Timothy Beal is Florence Harkness Professor of
Religion at Case Western Reserve University and author of 11 books, including Biblical Literacy: The Essential Bible Stories Everyone Needs to Know, now in paperback (HarperOne, October 12,
2010). His essays have appeared in the New York Times, the
Washington Post and other publications. He lives with his
wife, Clover, and children, Sophie and Seth, in Shaker Heights, Ohio.
On your nightstand now:
Anne Lamott's Imperfect Birds, Cormac
McCarthy's Cities on the Plain.
Favorite book when you were a child:
I was not much of a
reader as a child. My mom was always trying to get me into novels, like Scott O'Dell's
The Black Pearl, and Madeleine L'Engle's A Wrinkle in Time. But I
have to confess, like most of the boys I knew, I much preferred those red
hardcover picture books by C.B. Colby about the history of weapons, from slings
and catapults to revolvers and machine guns. Our grade school library was full
of them, and we devoured them all. We'd try to draw the modern specimens and
replicate the more primitive ones. And then use them on each other in the
woods. I was very good with the sling. I doubt these books have remained on the
shelves in our post-Columbine world. Perhaps mom should've had me try Lord
of the Flies.
Your top five authors:
Cormac McCarthy, Flannery
O'Connor, Anne Lamott, Jacques Derrida, William Blake.
Book you've faked reading:
The Bible! Growing up conservative
evangelical, I knew what was supposed to be in there: God's magnum opus, The
Book of answers to all of life's questions. But whenever I tried to read it,
that wasn't what I found. It raised more questions than it answered. Its main
characters, including God, were often quite perplexing and disturbing. And the
range of human behavior and experience sometimes seemed downright unholy. It
wasn't until college that, with the help of William Blake, I fell in love with
it for the very same reasons I'd been avoiding it. I learned to let it be as
strange as it is, and haven't stopped reading it since.
Book you're an evangelist for:
The Bible! I don't care if you're
religious, irreligious or antireligious. You need to get to know it. For one
thing, it's a prerequisite to cultural literacy. But beyond that, it's
fascinating, wonderfully strange, inspiring stuff.
Book you've bought for the cover:
Doubt: A History by
Jennifer Hecht. So simple: the word, set in black type, surrounded by white,
circled with what looks like a red colored pencil.

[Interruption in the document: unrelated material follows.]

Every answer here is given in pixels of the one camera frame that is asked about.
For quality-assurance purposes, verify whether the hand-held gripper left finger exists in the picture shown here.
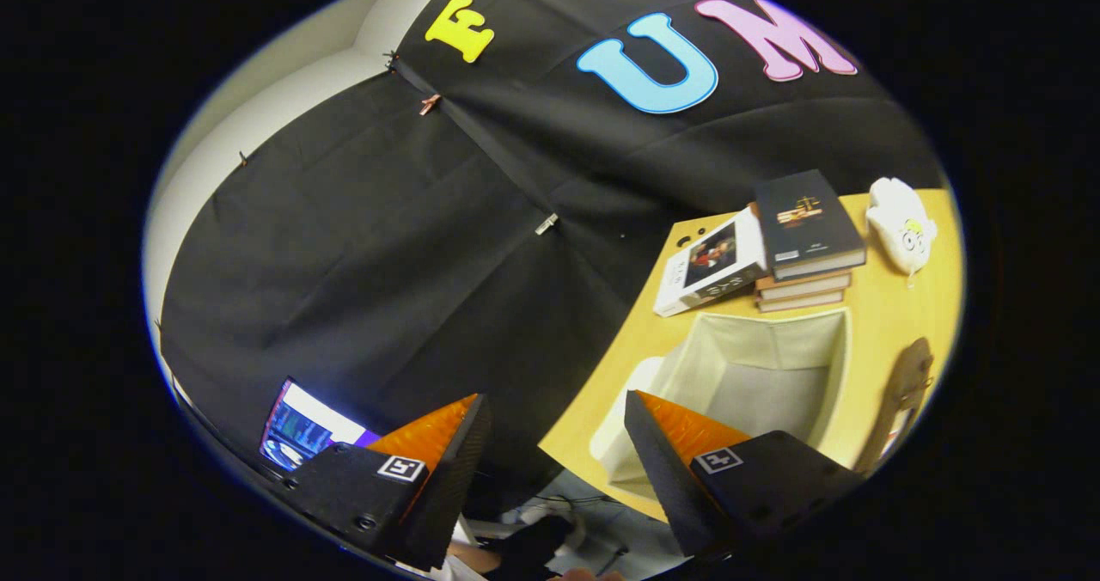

Book that changed your life:
Elie Wiesel's Night. I read it
while in seminary, and it radically altered the course of my own research as a
biblical scholar. Later, as a young professor at Eckerd College, I had the
amazing privilege to get to know Elie Wiesel personally, and am now pleased and
grateful to call him a colleague and friend.
Favorite line from a book:
From William Blake's Marriage of
Heaven and Hell: "How do you know but ev'ry Bird that cuts the airy
way, Is an immense world of delight, clos'd by your senses five?"